Welcome to Watershed Notes

Musings on nature, science, and literature.

Welcome to Watershed Notes

I have been a writer for as long as I can remember, writing “stories” as a child and banging out my “newspaper” on my dad’s typewriter. I tried my hand at poetry and allegorical short pieces before getting into more science and environment writing.

I am trained as a scientist and held a tenured position in Physical Geography before leaving academia for health reasons. My scientific background informs a lot of my writing, especially interviews with women scientists and pieces about water, Arctic and mountain regions, and academic science.

These days I write reviews of environment and nature-related books, do author Q&As with writers like Barbara Kingsolver and Ann Patchett, and write essays about women in science and in society in general, and nature and the environment.

Watershed Notes

Notes from the ‘Shed

My garden/writing shed. The front window is now much bigger so I can watch the veggies grow!

A watershed is defined as “any surface area from which runoff resulting from rainfall is collected and drained through a single, common point. It may be only a few hectares that feed a small pond, or can be hundreds of hectares that feed large rivers.

On my blog, I explore the interconnectedness of watershed functions, including environmental processes such as water, wildfire, and snow; cultural issues such as local history; and the impacts of resource development (forestry, oil and gas).

I also like the idea of a watershed being a moment in time, when your perspective shifts significantly or a major life event occurs.
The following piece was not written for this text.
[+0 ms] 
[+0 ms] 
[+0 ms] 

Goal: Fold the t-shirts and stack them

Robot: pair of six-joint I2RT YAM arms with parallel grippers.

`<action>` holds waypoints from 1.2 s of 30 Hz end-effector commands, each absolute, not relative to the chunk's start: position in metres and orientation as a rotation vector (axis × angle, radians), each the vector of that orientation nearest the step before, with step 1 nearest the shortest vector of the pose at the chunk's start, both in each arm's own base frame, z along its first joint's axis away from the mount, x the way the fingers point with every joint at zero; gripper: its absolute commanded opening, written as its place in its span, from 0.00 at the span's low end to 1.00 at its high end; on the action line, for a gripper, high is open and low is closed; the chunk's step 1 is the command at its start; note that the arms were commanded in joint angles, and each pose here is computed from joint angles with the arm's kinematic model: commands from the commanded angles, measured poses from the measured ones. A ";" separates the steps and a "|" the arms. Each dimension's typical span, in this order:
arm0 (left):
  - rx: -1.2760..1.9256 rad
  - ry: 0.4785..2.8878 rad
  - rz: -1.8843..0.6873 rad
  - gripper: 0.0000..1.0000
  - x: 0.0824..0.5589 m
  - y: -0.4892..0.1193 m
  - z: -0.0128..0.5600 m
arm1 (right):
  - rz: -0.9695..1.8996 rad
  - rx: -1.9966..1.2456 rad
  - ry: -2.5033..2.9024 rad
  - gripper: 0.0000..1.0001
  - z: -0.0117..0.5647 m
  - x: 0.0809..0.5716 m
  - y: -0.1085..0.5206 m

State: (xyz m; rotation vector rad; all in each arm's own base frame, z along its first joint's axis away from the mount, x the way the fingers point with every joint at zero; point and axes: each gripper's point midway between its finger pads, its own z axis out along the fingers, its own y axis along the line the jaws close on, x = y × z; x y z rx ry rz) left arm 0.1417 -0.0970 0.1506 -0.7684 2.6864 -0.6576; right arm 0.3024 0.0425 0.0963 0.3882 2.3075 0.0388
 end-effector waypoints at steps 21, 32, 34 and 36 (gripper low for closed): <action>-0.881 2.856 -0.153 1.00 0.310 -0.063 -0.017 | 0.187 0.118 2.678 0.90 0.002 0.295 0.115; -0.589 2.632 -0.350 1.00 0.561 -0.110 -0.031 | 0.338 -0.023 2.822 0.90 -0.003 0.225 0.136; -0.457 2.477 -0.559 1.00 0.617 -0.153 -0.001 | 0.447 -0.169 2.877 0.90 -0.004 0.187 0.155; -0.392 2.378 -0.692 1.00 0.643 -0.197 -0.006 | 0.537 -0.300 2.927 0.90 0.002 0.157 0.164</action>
These are the moments that change us and drive us to become different people, with new ideas and motivations. For example, one of my ‘watershed moments’ was leaving my job in academia. I had to rethink everything about my life which had until then centred around being a researcher and professor of watershed science.

Being a field scientist, over the years I have filled many a notebook with field notes. Although I have been forced into an early ‘retirement’, I am still thinking and writing about the environment, except that I now write out of a converted garden shed…hence my tagline notes from the ‘shed.